Others have been able to charge higher premiums based on the quality of their crude oil streams. As the global slate of crude oil has changed with more light crude oil production (with higher API gravity), OPEC members have benefited from a narrowing price discount for their heavy crude oils, which are typically priced lower than lighter crude oils because of quality differences. Smaller discounts for OPEC members’ heavier crude streams contributed to higher spot prices for the OPEC crude oil basket price, which incorporates spot prices for the major crude oil streams from all OPEC members (Figure 3).

Figure 3. Gasoline crack spreads (250-day moving average)

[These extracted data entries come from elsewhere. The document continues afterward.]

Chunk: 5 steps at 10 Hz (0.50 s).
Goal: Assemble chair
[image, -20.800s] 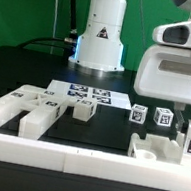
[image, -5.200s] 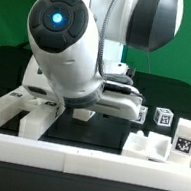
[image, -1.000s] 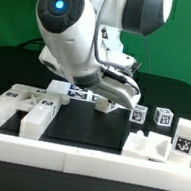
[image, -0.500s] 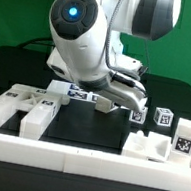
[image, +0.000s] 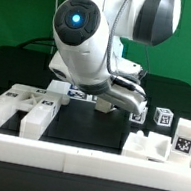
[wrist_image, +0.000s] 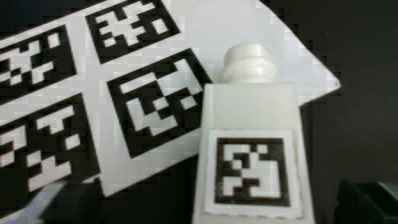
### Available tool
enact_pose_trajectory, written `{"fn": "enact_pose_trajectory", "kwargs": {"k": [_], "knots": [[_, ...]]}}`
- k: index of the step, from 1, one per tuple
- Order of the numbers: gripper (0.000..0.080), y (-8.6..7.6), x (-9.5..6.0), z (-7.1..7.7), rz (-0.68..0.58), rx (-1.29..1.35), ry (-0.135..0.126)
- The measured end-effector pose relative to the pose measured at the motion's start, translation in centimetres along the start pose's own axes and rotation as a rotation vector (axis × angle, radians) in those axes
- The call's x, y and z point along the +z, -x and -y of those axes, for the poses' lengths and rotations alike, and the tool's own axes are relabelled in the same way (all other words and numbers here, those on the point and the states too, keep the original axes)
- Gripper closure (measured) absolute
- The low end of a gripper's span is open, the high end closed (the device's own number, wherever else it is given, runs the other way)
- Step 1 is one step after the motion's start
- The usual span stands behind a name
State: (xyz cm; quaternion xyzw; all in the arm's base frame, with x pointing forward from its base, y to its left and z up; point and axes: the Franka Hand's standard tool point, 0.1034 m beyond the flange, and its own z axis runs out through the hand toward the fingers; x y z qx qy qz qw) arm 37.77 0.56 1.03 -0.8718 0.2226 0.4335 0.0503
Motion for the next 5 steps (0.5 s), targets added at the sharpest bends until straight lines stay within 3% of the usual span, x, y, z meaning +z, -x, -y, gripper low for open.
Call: {"fn": "enact_pose_trajectory", "kwargs": {"k": [2, 4, 5], "knots": [[0.0165, -0.04, 0.06, -0.01, 0.001, 0.000, 0.001], [0.0516, -0.05, 0.08, -0.02, 0.001, 0.000, 0.001], [0.0516, -0.05, 0.08, -0.02, 0.002, 0.000, 0.001]]}}
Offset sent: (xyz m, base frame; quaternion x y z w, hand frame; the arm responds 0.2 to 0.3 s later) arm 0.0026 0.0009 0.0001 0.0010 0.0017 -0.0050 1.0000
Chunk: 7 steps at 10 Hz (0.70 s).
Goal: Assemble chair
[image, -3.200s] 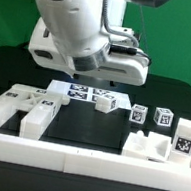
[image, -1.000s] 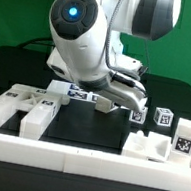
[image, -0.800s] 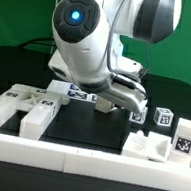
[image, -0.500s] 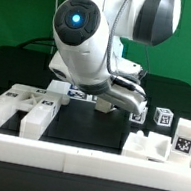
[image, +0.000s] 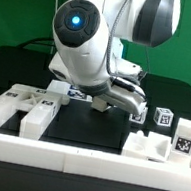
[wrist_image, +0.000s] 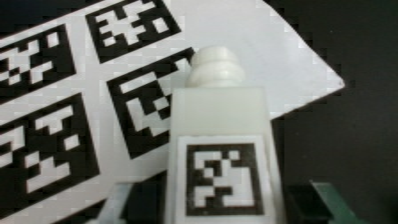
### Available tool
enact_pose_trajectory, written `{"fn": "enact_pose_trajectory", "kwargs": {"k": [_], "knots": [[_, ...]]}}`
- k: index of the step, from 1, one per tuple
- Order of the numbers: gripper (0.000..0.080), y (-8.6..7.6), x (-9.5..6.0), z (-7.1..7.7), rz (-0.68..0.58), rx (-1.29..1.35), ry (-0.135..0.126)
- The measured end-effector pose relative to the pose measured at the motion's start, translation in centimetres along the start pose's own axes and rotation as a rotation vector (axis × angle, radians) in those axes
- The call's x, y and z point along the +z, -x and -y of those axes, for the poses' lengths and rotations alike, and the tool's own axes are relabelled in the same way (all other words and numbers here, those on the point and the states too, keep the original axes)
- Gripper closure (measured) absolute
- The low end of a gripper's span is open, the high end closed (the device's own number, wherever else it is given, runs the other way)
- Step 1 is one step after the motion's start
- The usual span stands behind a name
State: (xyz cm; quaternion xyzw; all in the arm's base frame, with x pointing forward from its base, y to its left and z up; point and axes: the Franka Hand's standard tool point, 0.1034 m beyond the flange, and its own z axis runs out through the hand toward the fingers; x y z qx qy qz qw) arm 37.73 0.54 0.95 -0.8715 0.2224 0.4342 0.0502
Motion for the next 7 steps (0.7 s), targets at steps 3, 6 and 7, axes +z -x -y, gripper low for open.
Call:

Despite the increase in annual average crude oil prices in 2018, OPEC revenues fell during the second half of 2018, mainly because of lower production and export volumes from Iran and Venezuela (Figure 4). EIA estimates that OPEC total petroleum liquids production decreased slightly in 2018 when increased production in Saudi Arabia, Iraq, and Libya could not offset significant declines in Iranian and Venezuelan production. Combined crude oil production in Iran and Venezuela fell by almost 800,000 barrels per day (b/d), or 14%, in 2018 and again by over 1.0 million b/d in the first seven months of 2019. Although Iranian net oil export revenues increased by 18% from 2017 to 2018, a year-to-date comparison indicates a significant decrease in revenues in 2019 (Figure 4). EIA estimates that from January to July 2018, Iran received about $40 billion in export revenues, compared with an estimated $17 billion from January to July 2019. Further decreases in OPEC members’ production beyond current EIA assumptions would further reduce EIA’s OPEC revenue estimates for 2019 and 2020.

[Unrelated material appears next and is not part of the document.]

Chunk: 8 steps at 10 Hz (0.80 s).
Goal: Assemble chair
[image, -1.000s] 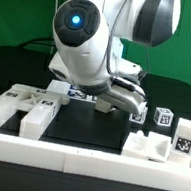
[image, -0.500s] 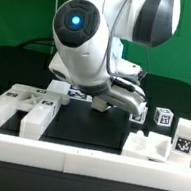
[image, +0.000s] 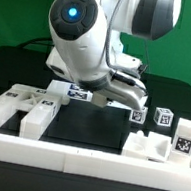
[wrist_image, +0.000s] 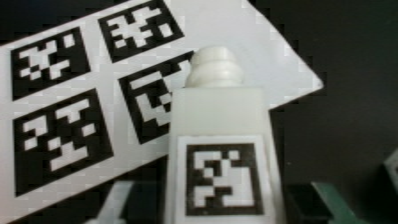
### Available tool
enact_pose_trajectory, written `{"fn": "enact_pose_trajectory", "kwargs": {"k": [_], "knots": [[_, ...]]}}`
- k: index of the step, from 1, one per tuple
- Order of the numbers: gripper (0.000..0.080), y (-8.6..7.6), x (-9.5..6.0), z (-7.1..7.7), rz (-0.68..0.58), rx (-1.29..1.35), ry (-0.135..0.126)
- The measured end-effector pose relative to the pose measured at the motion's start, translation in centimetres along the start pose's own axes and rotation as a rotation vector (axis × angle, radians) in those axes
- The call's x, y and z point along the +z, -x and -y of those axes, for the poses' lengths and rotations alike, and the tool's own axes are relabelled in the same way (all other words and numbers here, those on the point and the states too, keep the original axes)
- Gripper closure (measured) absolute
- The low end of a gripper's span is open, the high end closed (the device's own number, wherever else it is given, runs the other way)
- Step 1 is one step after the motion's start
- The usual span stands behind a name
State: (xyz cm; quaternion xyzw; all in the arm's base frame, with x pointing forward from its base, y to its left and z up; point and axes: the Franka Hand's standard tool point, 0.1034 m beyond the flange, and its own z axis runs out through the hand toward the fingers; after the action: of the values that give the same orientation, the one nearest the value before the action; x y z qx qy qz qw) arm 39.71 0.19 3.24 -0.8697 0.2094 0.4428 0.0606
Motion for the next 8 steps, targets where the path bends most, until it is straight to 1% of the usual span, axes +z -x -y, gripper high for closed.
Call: {"fn": "enact_pose_trajectory", "kwargs": {"k": [3, 4, 5, 7, 8], "knots": [[0.0509, 1.2, -4.0, 1.0, 0.014, -0.024, -0.009], [0.0509, 1.3, -4.8, 1.2, 0.011, -0.030, -0.011], [0.0509, 1.0, -4.6, 1.2, -0.002, -0.028, -0.011], [0.0509, 0.8, -4.6, 1.3, -0.022, -0.029, -0.013], [0.0509, 0.3, -4.8, 1.5, -0.061, -0.032, -0.017]]}}
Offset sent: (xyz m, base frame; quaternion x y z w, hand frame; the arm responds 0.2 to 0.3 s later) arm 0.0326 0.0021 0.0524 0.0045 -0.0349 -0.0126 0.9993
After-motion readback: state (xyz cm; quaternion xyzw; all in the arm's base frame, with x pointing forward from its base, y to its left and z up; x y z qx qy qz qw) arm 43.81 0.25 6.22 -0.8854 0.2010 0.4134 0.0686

Figure 4. Number of days Singapore had the highest and lowest gasoline crack spread among global refining centers

U.S. average regular gasoline and diesel prices fall

The U.S. average regular gasoline retail price fell nearly 3 cents from the previous week to $2.60 per gallon on August 19, 22 cents lower than the same time last year. The Gulf Coast price fell nearly 6 cents to $2.27 per gallon, the East Coast price fell nearly 4 cents to $2.52 per gallon, the West Coast and Rocky Mountain prices each fell nearly 2 cents to $3.24 per gallon and $2.67 per gallon, respectively, and the Midwest price fell nearly 1 cent, remaining at $2.52 per gallon.

The U.S. average diesel fuel price fell nearly 2 cents to $2.99 per gallon on August 19, 21 cents lower than a year ago. The Midwest price fell over 2 cents to $2.90 per gallon, the West Coast and East Coast prices each fell nearly 2 cents to $3.56 per gallon and $3.02 per gallon, respectively, the Gulf Coast price fell more than 1 cent to $2.75 per gallon, and the Rocky Mountain price fell less than 1 cent, remaining at $2.94 per gallon.

Propane/propylene inventories rise

U.S. propane/propylene stocks increased by 4.0 million barrels last week to 90.5 million barrels as of August 16, 2019, 10.2 million barrels (12.7%) greater than the five-year (2014-18) average inventory levels for this same time of year. Gulf Coast, East Coast, Midwest, and Rocky Mountain/West Coast inventories increased by 2.0 million barrels, 1.0 million barrels, 0.7 million barrels, and 0.4 million barrels, respectively. Propylene non-fuel-use inventories represented 4.4% of total propane/propylene inventories.